### ABOUT THIS EXERCISE
Take the listing and give it again exactly, from its first line to its last line.
── GIVEN INFORMATION ──
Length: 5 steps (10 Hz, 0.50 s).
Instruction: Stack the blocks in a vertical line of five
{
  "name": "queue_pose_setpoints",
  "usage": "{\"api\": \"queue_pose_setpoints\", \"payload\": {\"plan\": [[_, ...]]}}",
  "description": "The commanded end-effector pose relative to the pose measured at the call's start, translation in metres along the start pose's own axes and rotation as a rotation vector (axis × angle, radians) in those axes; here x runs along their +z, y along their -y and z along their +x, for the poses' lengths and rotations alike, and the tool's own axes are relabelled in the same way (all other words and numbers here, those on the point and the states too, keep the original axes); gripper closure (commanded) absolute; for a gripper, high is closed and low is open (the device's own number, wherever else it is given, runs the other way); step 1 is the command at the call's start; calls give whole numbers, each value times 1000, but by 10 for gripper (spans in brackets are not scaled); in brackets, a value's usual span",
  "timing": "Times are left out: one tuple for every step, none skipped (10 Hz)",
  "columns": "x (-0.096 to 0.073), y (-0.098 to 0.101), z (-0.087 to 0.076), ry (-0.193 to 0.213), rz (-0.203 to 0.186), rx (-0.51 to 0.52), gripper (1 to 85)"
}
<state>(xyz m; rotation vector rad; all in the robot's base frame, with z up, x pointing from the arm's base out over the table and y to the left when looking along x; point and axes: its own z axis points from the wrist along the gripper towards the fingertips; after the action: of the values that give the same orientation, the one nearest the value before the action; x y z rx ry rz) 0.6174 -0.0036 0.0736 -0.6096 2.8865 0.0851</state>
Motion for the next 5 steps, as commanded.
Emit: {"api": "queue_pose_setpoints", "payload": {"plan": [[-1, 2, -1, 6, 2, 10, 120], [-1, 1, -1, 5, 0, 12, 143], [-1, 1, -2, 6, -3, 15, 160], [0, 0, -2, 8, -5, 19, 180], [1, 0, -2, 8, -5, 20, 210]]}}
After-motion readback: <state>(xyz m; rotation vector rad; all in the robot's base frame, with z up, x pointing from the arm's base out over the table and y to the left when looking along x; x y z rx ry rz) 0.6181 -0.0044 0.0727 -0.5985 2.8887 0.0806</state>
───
### RESPONSE TO THIS TASK
Length: 5 steps (10 Hz, 0.50 s).
Instruction: Stack the blocks in a vertical line of five
{
  "name": "queue_pose_setpoints",
  "usage": "{\"api\": \"queue_pose_setpoints\", \"payload\": {\"plan\": [[_, ...]]}}",
  "description": "The commanded end-effector pose relative to the pose measured at the call's start, translation in metres along the start pose's own axes and rotation as a rotation vector (axis × angle, radians) in those axes; here x runs along their +z, y along their -y and z along their +x, for the poses' lengths and rotations alike, and the tool's own axes are relabelled in the same way (all other words and numbers here, those on the point and the states too, keep the original axes); gripper closure (commanded) absolute; for a gripper, high is closed and low is open (the device's own number, wherever else it is given, runs the other way); step 1 is the command at the call's start; calls give whole numbers, each value times 1000, but by 10 for gripper (spans in brackets are not scaled); in brackets, a value's usual span",
  "timing": "Times are left out: one tuple for every step, none skipped (10 Hz)",
  "columns": "x (-0.096 to 0.073), y (-0.098 to 0.101), z (-0.087 to 0.076), ry (-0.193 to 0.213), rz (-0.203 to 0.186), rx (-0.51 to 0.52), gripper (1 to 85)"
}
<state>(xyz m; rotation vector rad; all in the robot's base frame, with z up, x pointing from the arm's base out over the table and y to the left when looking along x; point and axes: its own z axis points from the wrist along the gripper towards the fingertips; after the action: of the values that give the same orientation, the one nearest the value before the action; x y z rx ry rz) 0.6174 -0.0036 0.0736 -0.6096 2.8865 0.0851</state>
Motion for the next 5 steps, as commanded.
Emit: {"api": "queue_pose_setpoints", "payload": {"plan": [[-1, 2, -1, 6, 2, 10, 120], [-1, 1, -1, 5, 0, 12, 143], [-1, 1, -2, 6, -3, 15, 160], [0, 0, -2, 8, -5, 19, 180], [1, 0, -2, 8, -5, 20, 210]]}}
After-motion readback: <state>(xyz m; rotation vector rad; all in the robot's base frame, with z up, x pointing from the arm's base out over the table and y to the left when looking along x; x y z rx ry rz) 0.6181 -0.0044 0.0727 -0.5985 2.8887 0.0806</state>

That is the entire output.